Evaluating Cost Relationships with Nonparametric Statistics
Parametric statistics are often used to analyze data, evaluate hypotheses, and determine the significance of a given set of inputs. Most commonly, cost estimators use the following parametric testing measures for significance: Pearson’s product-moment correlation, z-tests, t-tests, and Analysis of Variance (ANOVA) tests.
While each of these tests is subjectively appropriate to evaluate varying scenarios, each test also objectively depends on the validity of a fixed set of assumptions. Though the assumptions differ by test, all root themselves in the general idea that the data is contained within an adequately large sample and follows a particular probability distribution with estimable parameters.
When these assumptions are met, parametric tests are relatively simple to calculate and generate conclusions and estimates with high levels of accuracy. However, if the assumptions are incorrect or qualitative data is presented, the aforementioned tests yield invalid results viewed with skepticism. The accuracy of a parametric statistical test ultimately depends entirely on the validity of a specified set of underlying assumptions.
Cost estimators rarely operate within the parameters of a best-case-scenario, especially with regard to data acquisition. Practically, the data obtained frequently contains substantial gaps that do not follow given distributions with estimable parameters. Cost estimates are also not exclusively quantitative. In these instances, the estimator can look to non-parametric statistics to evaluate relationships and determine significance.

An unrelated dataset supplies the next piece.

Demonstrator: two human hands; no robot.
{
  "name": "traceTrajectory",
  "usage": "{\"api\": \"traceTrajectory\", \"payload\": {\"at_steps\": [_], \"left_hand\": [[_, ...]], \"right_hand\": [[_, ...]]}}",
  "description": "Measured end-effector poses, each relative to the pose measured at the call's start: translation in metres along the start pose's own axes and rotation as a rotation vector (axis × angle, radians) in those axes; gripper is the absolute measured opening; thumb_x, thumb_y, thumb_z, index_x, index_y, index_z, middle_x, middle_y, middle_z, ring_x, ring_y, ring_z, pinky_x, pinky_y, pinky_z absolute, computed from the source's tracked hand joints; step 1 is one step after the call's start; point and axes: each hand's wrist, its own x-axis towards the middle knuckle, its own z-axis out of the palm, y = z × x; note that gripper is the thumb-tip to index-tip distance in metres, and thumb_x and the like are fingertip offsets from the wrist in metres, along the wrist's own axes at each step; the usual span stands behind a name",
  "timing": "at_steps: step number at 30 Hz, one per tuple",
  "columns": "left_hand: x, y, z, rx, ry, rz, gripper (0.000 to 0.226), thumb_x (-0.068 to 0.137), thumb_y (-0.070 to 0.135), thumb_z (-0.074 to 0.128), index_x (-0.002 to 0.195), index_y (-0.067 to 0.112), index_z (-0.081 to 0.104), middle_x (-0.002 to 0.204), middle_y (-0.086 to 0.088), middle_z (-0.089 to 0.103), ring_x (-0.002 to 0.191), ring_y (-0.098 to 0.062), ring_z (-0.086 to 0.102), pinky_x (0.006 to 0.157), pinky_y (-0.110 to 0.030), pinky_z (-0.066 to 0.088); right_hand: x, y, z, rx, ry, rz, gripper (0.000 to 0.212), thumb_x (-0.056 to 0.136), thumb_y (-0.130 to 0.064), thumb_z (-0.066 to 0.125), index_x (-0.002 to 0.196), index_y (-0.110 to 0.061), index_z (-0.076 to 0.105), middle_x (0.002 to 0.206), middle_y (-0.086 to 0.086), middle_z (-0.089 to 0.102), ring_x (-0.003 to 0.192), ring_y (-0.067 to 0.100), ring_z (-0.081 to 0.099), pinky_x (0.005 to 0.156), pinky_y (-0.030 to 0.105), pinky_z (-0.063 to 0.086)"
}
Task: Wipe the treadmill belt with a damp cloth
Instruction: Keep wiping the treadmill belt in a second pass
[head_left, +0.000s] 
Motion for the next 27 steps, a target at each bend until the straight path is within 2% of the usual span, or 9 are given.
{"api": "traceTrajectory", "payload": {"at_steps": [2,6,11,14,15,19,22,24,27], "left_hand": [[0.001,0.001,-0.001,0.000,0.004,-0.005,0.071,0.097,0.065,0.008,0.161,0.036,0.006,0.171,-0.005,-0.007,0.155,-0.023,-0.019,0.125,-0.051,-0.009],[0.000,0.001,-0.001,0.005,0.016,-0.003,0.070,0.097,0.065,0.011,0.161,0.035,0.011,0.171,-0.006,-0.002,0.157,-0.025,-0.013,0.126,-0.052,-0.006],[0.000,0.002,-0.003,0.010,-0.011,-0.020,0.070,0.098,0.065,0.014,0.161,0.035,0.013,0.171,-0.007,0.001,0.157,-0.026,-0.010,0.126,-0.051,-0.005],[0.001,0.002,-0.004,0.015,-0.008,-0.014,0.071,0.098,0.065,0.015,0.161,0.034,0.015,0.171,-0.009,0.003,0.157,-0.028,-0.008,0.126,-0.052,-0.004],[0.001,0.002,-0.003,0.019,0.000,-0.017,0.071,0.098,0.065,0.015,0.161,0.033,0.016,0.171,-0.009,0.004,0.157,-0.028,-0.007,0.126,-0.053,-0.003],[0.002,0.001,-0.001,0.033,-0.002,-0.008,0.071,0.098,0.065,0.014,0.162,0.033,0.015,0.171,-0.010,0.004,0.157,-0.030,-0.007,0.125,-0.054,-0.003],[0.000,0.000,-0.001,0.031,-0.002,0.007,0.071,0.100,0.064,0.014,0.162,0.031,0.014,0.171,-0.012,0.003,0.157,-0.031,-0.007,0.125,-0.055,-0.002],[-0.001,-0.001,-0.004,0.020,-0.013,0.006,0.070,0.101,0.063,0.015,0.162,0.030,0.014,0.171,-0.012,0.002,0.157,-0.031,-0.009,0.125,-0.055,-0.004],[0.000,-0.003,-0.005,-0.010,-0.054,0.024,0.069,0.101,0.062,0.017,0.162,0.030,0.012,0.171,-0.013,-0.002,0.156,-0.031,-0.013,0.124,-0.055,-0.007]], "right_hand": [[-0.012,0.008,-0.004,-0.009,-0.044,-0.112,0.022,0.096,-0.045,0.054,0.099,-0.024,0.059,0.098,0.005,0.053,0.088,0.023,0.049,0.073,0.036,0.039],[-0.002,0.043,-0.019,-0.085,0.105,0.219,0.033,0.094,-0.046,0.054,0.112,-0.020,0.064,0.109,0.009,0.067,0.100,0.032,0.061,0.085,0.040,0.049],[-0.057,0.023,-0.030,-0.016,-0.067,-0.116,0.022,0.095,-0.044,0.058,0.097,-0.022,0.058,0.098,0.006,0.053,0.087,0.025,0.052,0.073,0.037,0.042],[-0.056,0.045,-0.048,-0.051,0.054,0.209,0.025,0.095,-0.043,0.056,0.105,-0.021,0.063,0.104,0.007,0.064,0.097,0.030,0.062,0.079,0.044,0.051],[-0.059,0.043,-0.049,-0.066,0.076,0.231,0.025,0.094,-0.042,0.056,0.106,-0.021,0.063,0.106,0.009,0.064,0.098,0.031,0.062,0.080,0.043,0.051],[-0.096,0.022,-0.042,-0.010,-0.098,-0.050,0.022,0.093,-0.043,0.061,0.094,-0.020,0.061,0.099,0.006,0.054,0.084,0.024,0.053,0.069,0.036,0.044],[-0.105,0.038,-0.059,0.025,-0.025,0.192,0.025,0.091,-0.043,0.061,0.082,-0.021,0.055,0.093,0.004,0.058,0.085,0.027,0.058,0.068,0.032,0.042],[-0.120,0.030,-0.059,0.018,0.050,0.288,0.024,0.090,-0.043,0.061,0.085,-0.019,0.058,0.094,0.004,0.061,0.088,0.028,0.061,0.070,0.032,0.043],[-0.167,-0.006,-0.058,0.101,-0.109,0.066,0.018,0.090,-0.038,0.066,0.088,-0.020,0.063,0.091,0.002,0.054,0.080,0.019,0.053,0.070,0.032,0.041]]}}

Non-parametric statistics are useful for studying nominal and ordinal datasets not following a particular distribution. Data inputs for non-parametric tests can be qualitative, as dummy variables enable quantitative regression analyses to be performed. Non-parametric tests offer results considered more robust, though less powerful, and may present realistic alternatives to estimating exclusively using parametric tests.
The non-parametric tests and measures addressed in this paper include: Spearman’s rank correlation coefficient, Mann-Whitney tests, Wilcoxon Signed-Rank tests, and non-parametric Chi-Squared tests. These tests vary in purpose from identifying the correlation coefficient of two related but nonlinear variables to testing the difference between existing and hypothetical samples that follow different distributions.
This paper examines the deficiencies in parametric tests while emphasizing the advantages of non-parametric statistics and the aforementioned non-parametric tests. This paper provides practical examples where a non-parametric test can determine statistical significance otherwise regarded as invalid by parametric testing.
Kalman & Company, Inc.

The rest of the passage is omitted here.